Who, me? Oh, fine. Muy bien.
I’m just an atom that’s splitting.
A little-known fact is that Einstein originally thought the big bang theory was crap. He couldn’t imagine a world without any yesterdays. I can’t imagine a world where Álvaro doesn’t have any yesterdays. I’m 100 percent unprepared for any of this. Like I’ve been jettisoned into the thermosphere without a space suit, and micrometeorites are pelting me in the face.
Because words refuse to exit my mouth, Linny fumbles through an explanation. “Sebastian is . . . well, he’s . . .”
It explodes out of me. “I’m Álvaro’s son!”
Marla clutches her heart with both hands. All three of us whip our heads toward Álvaro, who must’ve heard.

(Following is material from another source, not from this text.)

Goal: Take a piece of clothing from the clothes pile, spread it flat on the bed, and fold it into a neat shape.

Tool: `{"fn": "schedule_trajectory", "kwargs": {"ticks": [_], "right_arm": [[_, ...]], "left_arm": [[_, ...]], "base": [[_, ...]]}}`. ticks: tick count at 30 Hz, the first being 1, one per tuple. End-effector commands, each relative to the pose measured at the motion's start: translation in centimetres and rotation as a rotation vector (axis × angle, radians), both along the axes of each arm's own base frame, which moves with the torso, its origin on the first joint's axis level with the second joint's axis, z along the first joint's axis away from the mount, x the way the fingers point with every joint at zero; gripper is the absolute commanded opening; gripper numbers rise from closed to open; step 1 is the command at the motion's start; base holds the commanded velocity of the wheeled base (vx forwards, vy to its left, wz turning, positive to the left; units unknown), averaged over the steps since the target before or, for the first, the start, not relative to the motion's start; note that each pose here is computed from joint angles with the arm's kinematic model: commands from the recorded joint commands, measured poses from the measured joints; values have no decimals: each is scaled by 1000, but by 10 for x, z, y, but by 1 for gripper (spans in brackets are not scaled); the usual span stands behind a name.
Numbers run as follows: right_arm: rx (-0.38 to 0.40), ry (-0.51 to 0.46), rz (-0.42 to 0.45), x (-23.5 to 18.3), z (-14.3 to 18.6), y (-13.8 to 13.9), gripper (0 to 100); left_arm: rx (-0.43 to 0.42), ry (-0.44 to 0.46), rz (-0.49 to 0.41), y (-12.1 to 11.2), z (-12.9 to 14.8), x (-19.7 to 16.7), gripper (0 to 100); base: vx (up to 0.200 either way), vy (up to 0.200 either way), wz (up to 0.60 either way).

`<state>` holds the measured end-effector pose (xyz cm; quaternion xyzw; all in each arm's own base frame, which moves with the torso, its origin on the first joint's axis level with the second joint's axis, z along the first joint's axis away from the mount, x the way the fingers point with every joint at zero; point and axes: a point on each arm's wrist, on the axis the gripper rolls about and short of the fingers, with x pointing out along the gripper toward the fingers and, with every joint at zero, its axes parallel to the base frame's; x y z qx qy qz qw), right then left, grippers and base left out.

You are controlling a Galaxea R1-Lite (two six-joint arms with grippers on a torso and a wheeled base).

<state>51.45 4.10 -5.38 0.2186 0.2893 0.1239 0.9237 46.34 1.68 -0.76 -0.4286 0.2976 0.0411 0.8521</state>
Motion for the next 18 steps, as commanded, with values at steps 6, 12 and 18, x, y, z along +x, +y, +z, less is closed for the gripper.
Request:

But no. He’s engrossed in his dominoes.
And then Marla’s grabbing my head and dragging it to her chest, where she rocks me. “Honey, I had no idea. Oh, honey.”
“He doesn’t know,” I say softly into her shirt.
She hugs me tighter, because he never will.
In another taxi, Linny’s front teeth pinch her bottom lip. “I don’t know what to say,” she whispers eventually. “I didn’t—if I’d thought about it for even a second, I never would have been so gung ho about his new novel, never would’ve—”
“It’s okay.”
The air’s warm. Sticky. So are her hands when she grabs mine. “No, it’s not.”
She has the driver take us to Zoo Miami, because it’s near Marla’s house. And neither of us wants to go home. Although it’s an hour and a half before the zoo closes, Linny insists, “This is the best time to visit. Tourists usually leave by lunch.”
At the gates, we purchase two passes. Hold hands as we meander toward the elephants. (And try to avoid the elephant in the room.) “Did you come here a lot as a kid?” I say.
She tilts her head from side to side. “Not a lot, but sometimes. Grace didn’t like it. All the cages.”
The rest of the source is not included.